The mathematics make the trade-off concrete. Consider a platform with 500 million DAU where the average user follows 200 accounts and posts once per day. With pure fan-out on write, each post triggers 200 feed cache writes on average (the average user has 200 followers). That is 500M posts x 200 writes = 100 billion feed cache writes per day. This is large but manageable with a distributed Redis cluster. Now consider a celebrity with 50 million followers posting a single tweet. That one post alone triggers 50 million writes — equivalent to the write load of 250,000 normal users. Ten celebrities posting simultaneously generates 500 million writes in seconds, which is half the entire day's baseline load concentrated in a burst.
With pure fan-out on read, the celebrity problem disappears, but read latency explodes. A user who follows 1,000 accounts needs 1,000 database queries merged in real time. Even with parallel execution and connection pooling, fetching from 1,000 shards and merging results adds 100-500ms of latency to every feed request. At 2 billion daily feed requests, this means 2 trillion database queries per day just for feed generation — a 10x increase in database load compared to fan-out on write.
The Key Interview Insight
When explaining the trade-off, frame it as write amplification versus read amplification. Fan-out on write has high write amplification (one post becomes N writes) but zero read amplification (one read per feed request). Fan-out on read has zero write amplification but high read amplification (one feed request becomes N reads). The hybrid approach minimizes both by choosing the strategy per-user based on their follower count.
Every major social platform at scale uses a hybrid fan-out approach. The concept is straightforward: use fan-out on write for the vast majority of users (who have manageable follower counts), and use fan-out on read for the small percentage of users who have massive follower counts (celebrities, news organizations, influencers). The threshold between the two strategies is a configurable parameter, typically set between 10,000 and 100,000 followers.
When a normal user (below the follower threshold) publishes a post, the fan-out service reads their follower list and writes the post ID into each follower's feed cache (a Redis sorted set). This is the fan-out on write path. Since the user has at most a few thousand followers, the fan-out completes in milliseconds to seconds and the write amplification is bounded.

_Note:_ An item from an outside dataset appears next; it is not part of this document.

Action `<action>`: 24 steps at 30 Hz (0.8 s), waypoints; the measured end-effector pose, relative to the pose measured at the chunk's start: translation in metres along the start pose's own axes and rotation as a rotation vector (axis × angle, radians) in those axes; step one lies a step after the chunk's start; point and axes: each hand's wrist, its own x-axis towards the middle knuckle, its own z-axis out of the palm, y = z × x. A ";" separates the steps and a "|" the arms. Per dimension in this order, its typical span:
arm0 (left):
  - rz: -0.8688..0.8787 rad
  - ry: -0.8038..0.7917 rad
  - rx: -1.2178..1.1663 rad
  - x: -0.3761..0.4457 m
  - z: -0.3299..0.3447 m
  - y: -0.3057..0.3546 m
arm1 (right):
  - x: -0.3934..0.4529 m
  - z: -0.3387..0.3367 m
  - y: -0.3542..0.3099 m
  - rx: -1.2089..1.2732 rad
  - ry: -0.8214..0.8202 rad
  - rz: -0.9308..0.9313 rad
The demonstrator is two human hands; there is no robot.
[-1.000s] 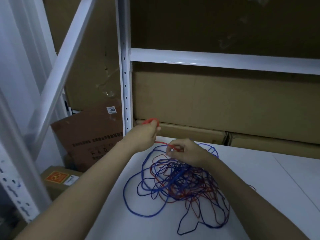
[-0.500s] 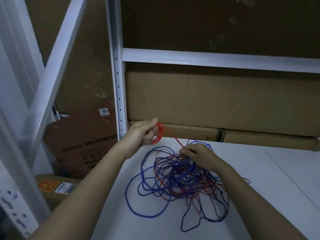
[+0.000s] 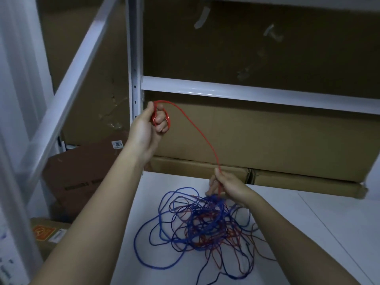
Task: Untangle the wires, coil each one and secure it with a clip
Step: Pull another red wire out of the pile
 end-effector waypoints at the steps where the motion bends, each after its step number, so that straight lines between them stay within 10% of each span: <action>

When a celebrity user (above the follower threshold) publishes a post, the system does not fan out at write time. Instead, the post is simply stored in the celebrity's post table and indexed for fast retrieval. When any user opens their feed, the feed generation service first reads the pre-computed feed from cache (containing posts from normal users that were fanned out at write time), then queries the post tables of any celebrities the user follows to fetch their latest posts, merges these two result sets, applies ML ranking, and returns the combined feed. This is the hybrid read path — it combines the pre-computed cache with on-demand queries for celebrity content.
graph TD
NP[Normal User Posts] --> FS[Fan-Out Service]
FS -->|"follower_count < threshold"| WP[Write to Each Follower Feed Cache]

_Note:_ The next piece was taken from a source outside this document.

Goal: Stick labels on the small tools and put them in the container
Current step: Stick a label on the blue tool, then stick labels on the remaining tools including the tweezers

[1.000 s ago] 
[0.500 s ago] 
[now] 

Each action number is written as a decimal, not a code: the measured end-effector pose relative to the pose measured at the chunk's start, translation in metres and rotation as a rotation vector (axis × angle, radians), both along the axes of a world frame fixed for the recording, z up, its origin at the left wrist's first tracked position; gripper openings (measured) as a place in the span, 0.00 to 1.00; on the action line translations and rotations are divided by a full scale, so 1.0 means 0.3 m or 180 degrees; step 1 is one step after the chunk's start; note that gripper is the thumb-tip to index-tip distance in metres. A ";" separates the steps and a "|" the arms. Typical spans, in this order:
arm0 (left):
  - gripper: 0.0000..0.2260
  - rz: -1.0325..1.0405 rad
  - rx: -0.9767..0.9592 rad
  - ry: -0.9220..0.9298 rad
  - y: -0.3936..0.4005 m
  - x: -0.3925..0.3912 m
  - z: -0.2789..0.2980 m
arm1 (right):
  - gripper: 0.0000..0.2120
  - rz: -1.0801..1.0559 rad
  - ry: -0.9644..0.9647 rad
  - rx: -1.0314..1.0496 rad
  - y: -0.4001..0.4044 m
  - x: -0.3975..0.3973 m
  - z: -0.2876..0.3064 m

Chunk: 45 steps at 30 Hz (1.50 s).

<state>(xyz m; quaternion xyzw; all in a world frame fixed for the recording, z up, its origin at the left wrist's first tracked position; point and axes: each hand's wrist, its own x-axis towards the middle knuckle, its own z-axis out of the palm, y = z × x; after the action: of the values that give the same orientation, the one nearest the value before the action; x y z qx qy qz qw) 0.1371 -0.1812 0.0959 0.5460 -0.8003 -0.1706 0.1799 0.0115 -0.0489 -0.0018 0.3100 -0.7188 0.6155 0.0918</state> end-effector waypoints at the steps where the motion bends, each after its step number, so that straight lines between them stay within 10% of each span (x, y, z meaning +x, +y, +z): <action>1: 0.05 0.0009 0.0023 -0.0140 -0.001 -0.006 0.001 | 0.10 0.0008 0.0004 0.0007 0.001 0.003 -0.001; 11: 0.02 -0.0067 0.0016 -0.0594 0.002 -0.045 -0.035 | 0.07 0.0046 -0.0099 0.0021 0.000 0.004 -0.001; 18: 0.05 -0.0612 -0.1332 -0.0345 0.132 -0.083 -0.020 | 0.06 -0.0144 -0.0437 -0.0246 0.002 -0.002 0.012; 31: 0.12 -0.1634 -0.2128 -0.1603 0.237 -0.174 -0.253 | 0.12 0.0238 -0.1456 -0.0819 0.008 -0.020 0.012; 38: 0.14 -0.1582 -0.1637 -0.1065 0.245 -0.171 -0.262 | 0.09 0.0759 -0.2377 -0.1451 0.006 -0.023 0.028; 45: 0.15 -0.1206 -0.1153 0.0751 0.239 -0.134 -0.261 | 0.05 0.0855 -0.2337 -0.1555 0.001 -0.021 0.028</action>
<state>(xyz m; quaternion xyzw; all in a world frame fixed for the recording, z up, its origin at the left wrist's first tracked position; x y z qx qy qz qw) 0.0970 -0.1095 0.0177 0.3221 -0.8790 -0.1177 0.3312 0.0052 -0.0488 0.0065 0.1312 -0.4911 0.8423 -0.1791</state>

WP --> FC[Feed Cache - Redis Sorted Sets]
CP[Celebrity Posts] --> PS[Post Store Only]
UR[User Opens Feed] --> FGS[Feed Generation Service]
FGS --> FC
FGS -->|"Fetch celebrity posts on read"| PS
FC --> MG[Merge Normal + Celebrity Posts]
PS --> MG
MG --> RK[ML Ranking Service]
RK --> FEED[Ranked Feed Response]Hybrid Fan-Out Architecture
Choosing the Celebrity Threshold
The threshold is not a fixed number — it is tuned based on system capacity. Start with 10,000 followers as the initial threshold. Monitor the fan-out service write queue depth and latency. If fan-out write latency exceeds 5 seconds at p99, lower the threshold. If the read-time merge for celebrity posts adds more than 100ms at p50, raise the threshold. Facebook reportedly uses a threshold around 10,000-50,000 followers, while Twitter historically used a lower threshold. The threshold can also be dynamic — lowered during peak events (elections, Super Bowl) when post volume spikes.

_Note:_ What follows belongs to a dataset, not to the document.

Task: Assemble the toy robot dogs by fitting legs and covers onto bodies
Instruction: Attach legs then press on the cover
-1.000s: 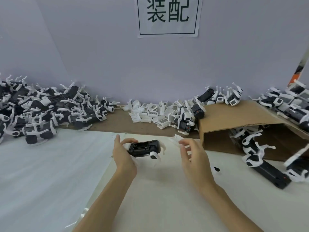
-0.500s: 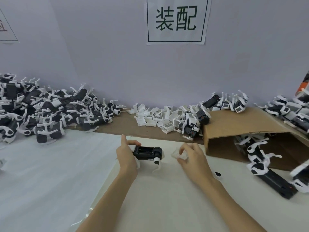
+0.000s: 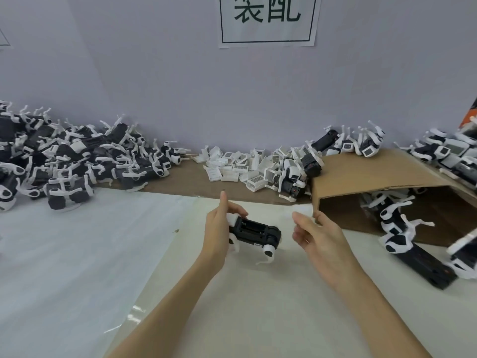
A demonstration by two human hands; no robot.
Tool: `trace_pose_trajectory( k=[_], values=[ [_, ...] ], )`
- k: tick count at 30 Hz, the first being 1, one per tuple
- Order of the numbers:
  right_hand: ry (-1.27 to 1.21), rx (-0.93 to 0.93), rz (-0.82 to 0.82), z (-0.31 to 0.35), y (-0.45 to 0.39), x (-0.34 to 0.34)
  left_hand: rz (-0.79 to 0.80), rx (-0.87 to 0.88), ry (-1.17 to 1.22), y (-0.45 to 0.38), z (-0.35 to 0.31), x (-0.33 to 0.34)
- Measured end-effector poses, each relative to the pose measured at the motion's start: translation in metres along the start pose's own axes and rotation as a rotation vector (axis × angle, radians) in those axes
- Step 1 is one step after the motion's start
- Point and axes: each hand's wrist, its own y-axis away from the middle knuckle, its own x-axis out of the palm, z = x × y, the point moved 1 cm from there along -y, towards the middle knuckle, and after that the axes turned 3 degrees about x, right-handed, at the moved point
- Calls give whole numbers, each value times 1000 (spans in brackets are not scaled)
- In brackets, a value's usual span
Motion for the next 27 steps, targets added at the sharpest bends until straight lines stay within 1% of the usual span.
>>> trace_pose_trajectory(
  k=[3, 5, 6, 8, 9, 11, 12, 14, 17, 20, 22, 25, 27],
  values=[
    [-33, -41, -20, 3, 0, 1, 81, 97, -64, 6, -5, 4],
    [12, -105, -39, 6, 3, 4, 115, 165, -90, 9, -7, 6],
    [100, -166, -55, 8, 6, 5, 128, 187, -100, 10, -8, 6],
    [406, -346, -63, 11, 12, 6, 145, 211, -117, 13, -9, 8],
    [581, -436, -13, 11, 15, 8, 149, 229, -130, 14, -10, 9],
    [890, -544, 125, 3, 19, 14, 148, 280, -152, 14, -9, 10],
    [1022, -579, 164, -3, 21, 18, 146, 293, -156, 14, -9, 10],
    [1204, -647, 169, -11, 22, 26, 127, 286, -169, 14, -8, 10],
    [1320, -714, 164, -18, 24, 32, 70, 234, -249, 9, -5, 8],
    [1501, -739, 176, -27, 26, 35, 42, 149, -275, 5, -5, 5],
    [1600, -791, 127, -31, 27, 39, 42, 120, -270, 5, -7, 3],
    [1598, -855, 30, -29, 24, 41, 95, 135, -225, 7, -10, 4],
    [1535, -854, 37, -26, 22, 37, 172, 178, -228, 8, -13, 2]
  ],
)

The hybrid approach introduces complexity at the read path. When generating a feed, the service must: (1) read the pre-computed feed cache for the user, which contains post IDs from normal followed accounts fanned out at write time, (2) determine which celebrity accounts the user follows by querying the follow graph, (3) fetch the latest N posts from each celebrity account, (4) merge the two sets of posts by timestamp or score, (5) apply ML ranking to the merged candidate set, and (6) return the top K results. Steps 2-3 are the fan-out on read portion, and they add 20-50ms of latency compared to a pure fan-out on write system.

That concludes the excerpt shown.